In the field of semiconductor advanced packaging, the detection of rare defects with few samples has always been an industry challenge. WeLinkirt provides an effective solution to this problem with its advanced technologies and products.
User Scenario: A leading semiconductor manufacturer's advanced packaging production line, with high - performance chips as the main products. In the packaging process, the detection objects are the tiny structures after chip packaging, such as solder joints and pins. The dimensions of these structures are usually in the micron level, and there are some rare defects, such as tiny foreign objects and cracks.
Pain Points: Traditional detection methods face many difficulties when dealing with rare defects with few samples. On one hand, due to the extremely small number of rare defect samples, the model training is insufficient, resulting in a missed - detection rate as high as 5%. A large number of defective products flow into subsequent processes, increasing production costs and quality risks. On the other hand, the false - alarm rate remains high, reaching 15%. This causes a large number of good products to be misjudged as defective, requiring manual re - inspection, which not only increases labor costs but also reduces production efficiency. In addition, when changing the production line model, traditional methods require a lot of time for reprogramming and debugging, and the model - changing time is as long as 2 hours, seriously affecting the production flexibility.
Technical Principle
WeLinkirt uses an advanced visual foundation model and APDT positive - sample/few - sample learning algorithm to solve this problem. The visual foundation model has a powerful feature - recognition ability and can learn the feature information of defects from a small number of samples. The APDT positive - sample/few - sample learning algorithm can quickly and accurately identify defect patterns through learning from a small number of positive samples. In terms of imaging, the self - developed 3D camera combined with 3D morphology reconstruction technology can obtain the 3D information of the detection object, clearly presenting the morphological characteristics of tiny structures, which helps to find hidden defects. This multi - dimensional information acquisition and analysis method enables the algorithm to more accurately judge the existence of defects, greatly improving the detection accuracy.

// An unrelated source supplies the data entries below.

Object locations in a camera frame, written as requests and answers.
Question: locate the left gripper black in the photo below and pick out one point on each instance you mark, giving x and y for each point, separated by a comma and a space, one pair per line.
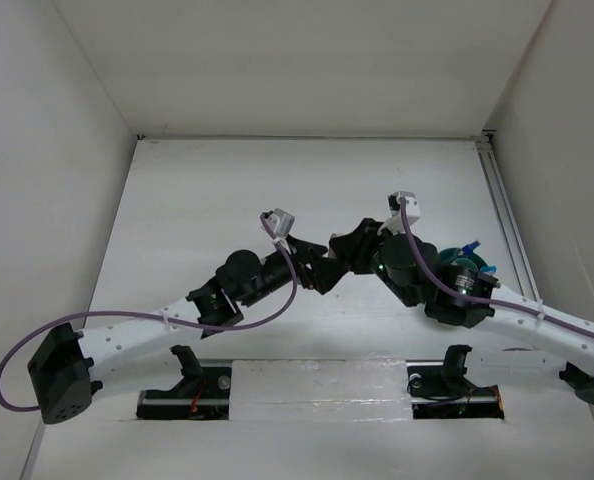
324, 271

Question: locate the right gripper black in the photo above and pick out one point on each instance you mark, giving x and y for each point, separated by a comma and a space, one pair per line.
354, 246

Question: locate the clear spray bottle blue cap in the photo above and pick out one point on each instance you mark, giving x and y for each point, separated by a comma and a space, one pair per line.
470, 247

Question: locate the blue capped black highlighter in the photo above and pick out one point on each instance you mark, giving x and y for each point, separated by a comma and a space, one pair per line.
488, 270

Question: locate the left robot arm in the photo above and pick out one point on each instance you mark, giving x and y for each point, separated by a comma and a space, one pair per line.
72, 369

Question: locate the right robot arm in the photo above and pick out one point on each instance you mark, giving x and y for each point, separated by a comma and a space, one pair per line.
460, 296

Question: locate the teal round container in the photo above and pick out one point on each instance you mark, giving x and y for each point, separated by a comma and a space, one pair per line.
455, 256

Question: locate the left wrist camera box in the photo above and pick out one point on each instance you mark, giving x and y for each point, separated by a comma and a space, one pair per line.
277, 222

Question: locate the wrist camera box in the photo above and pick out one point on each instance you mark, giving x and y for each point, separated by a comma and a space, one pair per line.
404, 202
277, 222

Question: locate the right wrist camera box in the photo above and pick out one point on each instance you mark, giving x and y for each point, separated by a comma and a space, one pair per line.
404, 202

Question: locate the aluminium side rail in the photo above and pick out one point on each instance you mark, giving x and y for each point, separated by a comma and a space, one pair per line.
512, 267

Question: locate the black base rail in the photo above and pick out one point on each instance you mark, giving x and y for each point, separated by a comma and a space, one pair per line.
438, 389

- Visual foundation model: Conduct in - depth mining and learning of image features to improve the recognition ability of different types of defects.
- APDT positive - sample/few - sample learning algorithm: Use a small number of positive samples to quickly train the model to meet the detection needs of rare defects.

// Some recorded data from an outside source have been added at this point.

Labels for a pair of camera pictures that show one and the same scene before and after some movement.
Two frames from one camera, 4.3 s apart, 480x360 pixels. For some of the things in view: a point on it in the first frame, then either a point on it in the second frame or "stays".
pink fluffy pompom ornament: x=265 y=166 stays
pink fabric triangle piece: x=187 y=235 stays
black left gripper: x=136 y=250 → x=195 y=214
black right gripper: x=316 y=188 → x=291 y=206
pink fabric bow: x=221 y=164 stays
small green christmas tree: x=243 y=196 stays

- Self - developed 3D camera and 3D morphology reconstruction: Obtain 3D information to detect hidden defects and micron - level morphological changes.

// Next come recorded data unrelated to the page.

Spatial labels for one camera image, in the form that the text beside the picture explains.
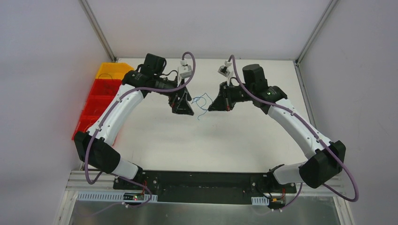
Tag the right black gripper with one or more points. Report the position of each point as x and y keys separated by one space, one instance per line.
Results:
x=225 y=96

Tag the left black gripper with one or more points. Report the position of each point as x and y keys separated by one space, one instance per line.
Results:
x=174 y=97

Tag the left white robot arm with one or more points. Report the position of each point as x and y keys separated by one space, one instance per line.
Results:
x=95 y=146

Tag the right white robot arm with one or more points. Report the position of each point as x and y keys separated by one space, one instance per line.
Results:
x=318 y=149

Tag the red plastic bin far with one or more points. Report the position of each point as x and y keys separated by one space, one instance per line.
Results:
x=105 y=87

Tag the red plastic bin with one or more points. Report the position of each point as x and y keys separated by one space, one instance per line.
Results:
x=105 y=87
x=96 y=105
x=84 y=123

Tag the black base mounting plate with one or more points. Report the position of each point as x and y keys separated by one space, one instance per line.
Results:
x=205 y=187

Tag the yellow plastic bin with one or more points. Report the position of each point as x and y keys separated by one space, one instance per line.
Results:
x=110 y=70

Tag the red plastic bin middle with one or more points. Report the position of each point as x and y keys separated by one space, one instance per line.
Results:
x=96 y=105

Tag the red plastic bin near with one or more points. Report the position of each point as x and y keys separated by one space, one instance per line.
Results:
x=84 y=123

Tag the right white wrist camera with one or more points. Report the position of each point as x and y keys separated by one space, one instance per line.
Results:
x=226 y=71

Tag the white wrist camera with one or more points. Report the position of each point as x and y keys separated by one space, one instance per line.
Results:
x=226 y=71
x=184 y=70

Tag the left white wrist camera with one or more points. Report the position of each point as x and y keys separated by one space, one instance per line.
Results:
x=184 y=70

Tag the right slotted cable duct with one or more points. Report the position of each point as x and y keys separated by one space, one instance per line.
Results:
x=260 y=201

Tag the slotted cable duct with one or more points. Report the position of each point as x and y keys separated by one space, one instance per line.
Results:
x=128 y=197
x=260 y=201

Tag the left slotted cable duct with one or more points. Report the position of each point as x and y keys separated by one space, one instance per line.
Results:
x=128 y=197

WeLinkirt's Solution and Product Introduction
WeLinkirt provides the DaoAI AI AOI software system and the DaoAI 2D / 3D AI AOI equipment. The DaoAI AI AOI software system has a powerful positive - sample/few - sample learning ability. With only 1 - 20 good samples, it can complete zero - code automatic programming in 5 minutes. At the same time, the system also has a semantic false - alarm filtering function, which can effectively reduce the false - alarm rate. The DaoAI 2D / 3D AI AOI equipment uses the self - developed 3D camera and 3D morphology reconstruction technology, which can detect hidden solder joints, coplanarity, and micron - level morphological changes. In the implementation process, first, a small number of good samples are collected and analyzed, and the software system is used for rapid programming and model training. Then, the trained model is deployed in the AOI equipment to perform real - time detection on the production - line products.
WeLinkirt's solution effectively solves the problem of rare defect detection with few samples in semiconductor advanced packaging through advanced technologies and products.
Quantitative Results: After adopting WeLinkirt's solution, the detection rate has increased from the original 95% to 99.2%, and the missed - detection rate has been reduced to <0.8%, greatly reducing the risk of defective products flowing into subsequent processes. The false - alarm rate has decreased from 15% to 3%, a reduction of - 80%, reducing the workload of manual re - inspection. The production - line model - changing time has been shortened from 2 hours to 5 minutes, improving production flexibility and efficiency.